The shackles of science places very severe restrictions on what education researchers can do. For example:
"Research questions must be posed in ways that potentially allow for empirical investigation. ... Questions such as: 'Should all students be required to say the pledge of allegiance?' cannot be submitted to empirical investigation and thus cannot be examined scientifically." (pp. 58-59)
It is easy to make fun of the pledge of allegiance, but in doing so the authors are belittling the fact that they are excluding from scholarly debate such questions as: Should all students be required to find complex roots of quadratic equations? The result is predictable: education researchers ask a million "empirically measurable" questions about complex numbers---is student achievement improved if you use group work, computer software, etc., etc.---but their efforts are wasted since the shackles of "science" means that they will be forever blind to the fact that this topic is stupid in the first place and should not be taught at all.
Thus a typical recommendation for "scientific" research goes like this: "In estimating the effects of programs, we urge the expanded use of random assignment" (p. 125). But what should these "programs" be? That is, what teaching reforms should we implement and investigate the effects of? That is not for "scientific research" to answer.

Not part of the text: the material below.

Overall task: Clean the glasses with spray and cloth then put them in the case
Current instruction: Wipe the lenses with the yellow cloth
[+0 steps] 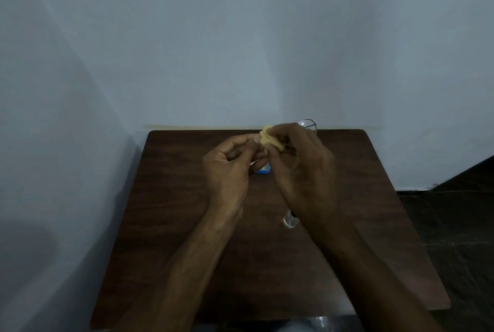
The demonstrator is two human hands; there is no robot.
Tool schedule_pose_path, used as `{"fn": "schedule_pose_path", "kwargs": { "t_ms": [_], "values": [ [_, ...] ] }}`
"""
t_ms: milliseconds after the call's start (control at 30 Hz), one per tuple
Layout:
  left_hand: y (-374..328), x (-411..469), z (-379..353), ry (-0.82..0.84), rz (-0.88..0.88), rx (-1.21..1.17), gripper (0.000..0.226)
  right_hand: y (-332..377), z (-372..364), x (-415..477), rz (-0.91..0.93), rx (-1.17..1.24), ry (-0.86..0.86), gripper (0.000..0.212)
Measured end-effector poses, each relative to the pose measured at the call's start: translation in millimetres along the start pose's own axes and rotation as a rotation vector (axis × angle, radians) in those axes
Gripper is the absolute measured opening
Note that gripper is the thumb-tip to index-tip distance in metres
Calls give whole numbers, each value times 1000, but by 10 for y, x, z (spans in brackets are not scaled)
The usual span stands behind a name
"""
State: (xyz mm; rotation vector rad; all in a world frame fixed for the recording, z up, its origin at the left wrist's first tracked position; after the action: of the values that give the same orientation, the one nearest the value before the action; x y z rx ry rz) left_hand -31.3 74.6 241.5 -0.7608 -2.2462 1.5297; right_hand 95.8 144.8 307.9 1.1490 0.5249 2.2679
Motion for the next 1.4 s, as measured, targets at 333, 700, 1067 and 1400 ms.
{"fn": "schedule_pose_path", "kwargs": {
  "t_ms": [333,700,1067,1400],
  "values": [
    [-21,-40,-45,29,12,-2,13,133,46,60,61,-93,-55,20],
    [67,-124,-77,2,201,-172,12,214,31,-63,123,-160,-48,24],
    [87,-113,-16,-60,261,-290,16,167,10,-159,180,-162,-38,24],
    [-49,-110,39,-67,19,-131,20,95,10,19,131,-93,-48,12]
  ]
}}
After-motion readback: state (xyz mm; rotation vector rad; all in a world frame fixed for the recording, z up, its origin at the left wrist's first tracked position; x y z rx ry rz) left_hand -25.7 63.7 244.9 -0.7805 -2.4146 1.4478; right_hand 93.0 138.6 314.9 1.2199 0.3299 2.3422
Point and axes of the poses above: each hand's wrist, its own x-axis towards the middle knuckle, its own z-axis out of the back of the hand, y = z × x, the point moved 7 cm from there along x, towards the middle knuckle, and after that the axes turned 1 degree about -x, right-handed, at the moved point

We may illustrate the absurdity of this state of affairs by imagining two scenarios:
In the "scientific research" scenario, the creation of teaching materials---and thus, in effect, teaching itself---is outsourced to for-profit publishers and perhaps the occasional idealistic retiree. Researchers refuse to get their hands dirty with this pesky business. Instead they ask important "scientific" questions susceptible to "empirical investigation" such as whether this or that $150 textbook leads to higher scores on some standardised test.
In the "unscientific" scenario, scholars ask themselves "unscientific" questions such as what should be taught and why and how. They develop free, open-source teaching materials which are continually improved through scrutiny and discussion in the community.
I ask: why is it that "one cannot expect reform efforts in education to have significant effects" in the latter case but that they will in the former? If anything, it seems more plausible that the opposite is true.